In [None]:
# default_exp pylightning_frcnn

# Exploring Object Detection using COCO Dataset

## Pytorch Lightning & Torch Vision

Let's start by using what's already in Torch Vision, see [example](https://pytorch.org/tutorials/intermediate/torchvision_tutorial.html).
To force some learning, I shall attempt to port the example to [Pytorch-Lightning](https://github.com/PyTorchLightning/pytorch-lightning) as I've read that it removes a lot of boiler plate code and standardized Pytorch usage. As well as make advanced features like gradient accumulation and multi-GPU multi-node training simple.

In [None]:
#hide
from nbdev.showdoc import *

In [None]:
#export
import json, os, requests, sys, tarfile, torch, torchvision
import matplotlib.pyplot as plt
import matplotlib.colors as mcolors
import numpy as np
import torch.nn.functional as F
import pytorch_lightning as pl

from collections import defaultdict
from IPython.utils import io
from pathlib import Path
from PIL import Image

from pycocotools.coco import COCO
from pycocotools.cocoeval import COCOeval

from pytorch_lightning.callbacks import ModelCheckpoint
from pytorch_lightning import *    

from torch import nn
from torch import optim
from torch.utils.data import DataLoader, random_split

from torchvision import transforms
from torchvision.datasets import CocoDetection
from torchvision.models.detection import FasterRCNN
from torchvision.models.detection.rpn import AnchorGenerator
from torchvision.models.detection.faster_rcnn import FastRCNNPredictor

from tqdm import tqdm

In [None]:
print(f"Python ver {sys.version}, torch {torch.__version__}, torchvision {torchvision.__version__}, pytorch_lightning {pl.__version__}")

%matplotlib inline

## Download a Sample of COCO Data

The full COCO Dataset is huge (~50GB?). For my self education exploring object detection, with the intention of using pretrained model in transfer learning, it is not practical to deal with dataset this big as my first project.  Luckily, the kind folks at [FastAI](https://fast.ai) have prepared some convenient subsets, the medium size 3GB https://s3.amazonaws.com/fast-ai-coco/coco_sample.tgz seems like a good candidate.  The 800KB "http://files.fast.ai/data/examples/coco_tiny.tgz" on the other hand seems way too small, thus may not have enough data for adequate training.

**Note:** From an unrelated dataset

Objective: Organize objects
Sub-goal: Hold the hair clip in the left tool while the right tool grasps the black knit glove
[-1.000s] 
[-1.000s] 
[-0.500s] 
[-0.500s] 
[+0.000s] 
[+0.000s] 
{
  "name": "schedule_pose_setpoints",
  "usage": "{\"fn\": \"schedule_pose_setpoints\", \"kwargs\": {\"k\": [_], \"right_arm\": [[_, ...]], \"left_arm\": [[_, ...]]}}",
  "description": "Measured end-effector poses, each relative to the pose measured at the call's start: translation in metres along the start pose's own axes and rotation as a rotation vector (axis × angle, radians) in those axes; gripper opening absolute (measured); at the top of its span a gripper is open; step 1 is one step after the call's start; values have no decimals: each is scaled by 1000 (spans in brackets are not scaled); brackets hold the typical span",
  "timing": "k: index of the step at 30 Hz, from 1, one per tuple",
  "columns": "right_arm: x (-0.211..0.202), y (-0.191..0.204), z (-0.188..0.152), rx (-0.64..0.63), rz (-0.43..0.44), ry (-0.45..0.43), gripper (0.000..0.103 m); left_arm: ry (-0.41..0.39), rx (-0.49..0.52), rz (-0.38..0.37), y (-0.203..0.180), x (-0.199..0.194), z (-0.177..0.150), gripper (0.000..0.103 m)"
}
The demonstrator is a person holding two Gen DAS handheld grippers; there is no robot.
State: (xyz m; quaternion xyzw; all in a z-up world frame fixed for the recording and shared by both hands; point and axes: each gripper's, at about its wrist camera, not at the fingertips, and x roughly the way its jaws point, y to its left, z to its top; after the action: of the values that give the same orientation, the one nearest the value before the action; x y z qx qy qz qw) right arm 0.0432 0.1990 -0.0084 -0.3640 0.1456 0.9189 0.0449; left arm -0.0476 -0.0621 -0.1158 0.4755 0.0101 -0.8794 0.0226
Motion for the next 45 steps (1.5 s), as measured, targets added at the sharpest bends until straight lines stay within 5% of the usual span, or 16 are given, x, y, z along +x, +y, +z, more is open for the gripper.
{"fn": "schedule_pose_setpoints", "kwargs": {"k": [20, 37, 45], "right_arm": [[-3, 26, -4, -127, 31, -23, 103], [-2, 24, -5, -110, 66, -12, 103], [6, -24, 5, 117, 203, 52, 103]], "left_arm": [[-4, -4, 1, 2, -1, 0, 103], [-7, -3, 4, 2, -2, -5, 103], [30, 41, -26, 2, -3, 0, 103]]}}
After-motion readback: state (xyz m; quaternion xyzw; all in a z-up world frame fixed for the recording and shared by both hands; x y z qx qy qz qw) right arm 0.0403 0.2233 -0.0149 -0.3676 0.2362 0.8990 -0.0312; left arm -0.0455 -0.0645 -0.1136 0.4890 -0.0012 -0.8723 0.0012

However, to allow faster iteration, let's start with the tiny dataset just to test drive the whole process...

In [None]:
#export

def fetch_data(url:str, datadir: Path, tgt_fname:str, chunk_size:int=8*1024):
    dest = datadir/tgt_fname
    print(f"Downloading from {url} to {dest}...")
    with requests.get(url, stream=True, timeout=10) as response:
        content_len = int(response.headers['content-length'])
        with open(dest, 'wb') as f:
            with tqdm(total=content_len) as pbar:
                nbytes = 0
                num_chunks = 0
                for chunk in response.iter_content(chunk_size=chunk_size):
                    chunk_len = len(chunk)
                    nbytes += chunk_len
                    num_chunks += 1
                    f.write(chunk)
                    pbar.update(chunk_len)

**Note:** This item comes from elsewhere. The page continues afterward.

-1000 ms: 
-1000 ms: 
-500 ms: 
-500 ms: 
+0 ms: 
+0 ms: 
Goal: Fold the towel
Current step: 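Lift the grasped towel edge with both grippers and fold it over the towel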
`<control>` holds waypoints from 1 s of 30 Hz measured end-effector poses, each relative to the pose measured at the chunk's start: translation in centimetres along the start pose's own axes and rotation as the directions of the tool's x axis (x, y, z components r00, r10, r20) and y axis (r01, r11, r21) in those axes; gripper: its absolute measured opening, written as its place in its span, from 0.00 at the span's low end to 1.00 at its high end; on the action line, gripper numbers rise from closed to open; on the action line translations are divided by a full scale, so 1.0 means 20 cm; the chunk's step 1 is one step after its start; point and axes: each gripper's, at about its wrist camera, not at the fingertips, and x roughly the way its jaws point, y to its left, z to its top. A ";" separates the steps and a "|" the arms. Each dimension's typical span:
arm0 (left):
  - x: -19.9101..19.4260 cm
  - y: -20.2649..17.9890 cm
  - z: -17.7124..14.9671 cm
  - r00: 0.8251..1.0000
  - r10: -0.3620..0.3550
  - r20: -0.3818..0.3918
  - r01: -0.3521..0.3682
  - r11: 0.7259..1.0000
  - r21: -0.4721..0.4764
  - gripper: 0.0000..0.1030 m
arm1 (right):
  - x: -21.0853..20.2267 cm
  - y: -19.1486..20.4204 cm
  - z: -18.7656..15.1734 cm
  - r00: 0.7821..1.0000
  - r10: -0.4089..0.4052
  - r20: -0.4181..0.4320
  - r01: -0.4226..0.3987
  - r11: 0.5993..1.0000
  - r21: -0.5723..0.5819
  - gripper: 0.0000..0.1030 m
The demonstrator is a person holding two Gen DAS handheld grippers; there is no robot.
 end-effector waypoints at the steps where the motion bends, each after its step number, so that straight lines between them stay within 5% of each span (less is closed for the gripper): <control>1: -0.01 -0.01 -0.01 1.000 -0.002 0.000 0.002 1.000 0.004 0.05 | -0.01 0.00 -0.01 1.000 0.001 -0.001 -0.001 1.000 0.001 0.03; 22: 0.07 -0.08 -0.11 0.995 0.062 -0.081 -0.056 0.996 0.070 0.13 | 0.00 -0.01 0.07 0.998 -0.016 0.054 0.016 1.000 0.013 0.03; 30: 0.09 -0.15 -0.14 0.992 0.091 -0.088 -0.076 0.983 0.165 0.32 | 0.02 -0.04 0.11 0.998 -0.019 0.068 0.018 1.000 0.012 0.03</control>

    with tarfile.open(dest, 'r') as tar:
        extracted = []
        for item in tar:
            tar.extract(item, datadir)
            extracted.append(item.name)

    print(f"Downloaded {nbytes} from {url} to {dest}, extracted in {datadir}: {extracted[:3]},...,{extracted[-3:]}")

In [None]:
# export
froot = "coco_tiny"
fname = f"{froot}.tgz"
url = f"http://files.fast.ai/data/examples/{fname}"

# If using the bigger Coco subset, use these values
# froot = "coco_sample"
# fname = f"{froot}.tgz"
# url = f"https://s3.amazonaws.com/fast-ai-coco/{fname}"

datadir = Path("workspace")
fetch_data(url, datadir, fname, chunk_size=1024*1024)

## Check Annotations

Let's load and inspect the annotation file that comes with the coco tiny dataset...

In [None]:
# export

json_fname = datadir/froot/'train.json'
with open(json_fname, 'r') as json_f:
    train_json = json.load(json_f)

In [None]:
train_json['categories'], train_json['images'][0], [a for a in train_json['annotations'] if a['image_id']==train_json['images'][0]['id'] ]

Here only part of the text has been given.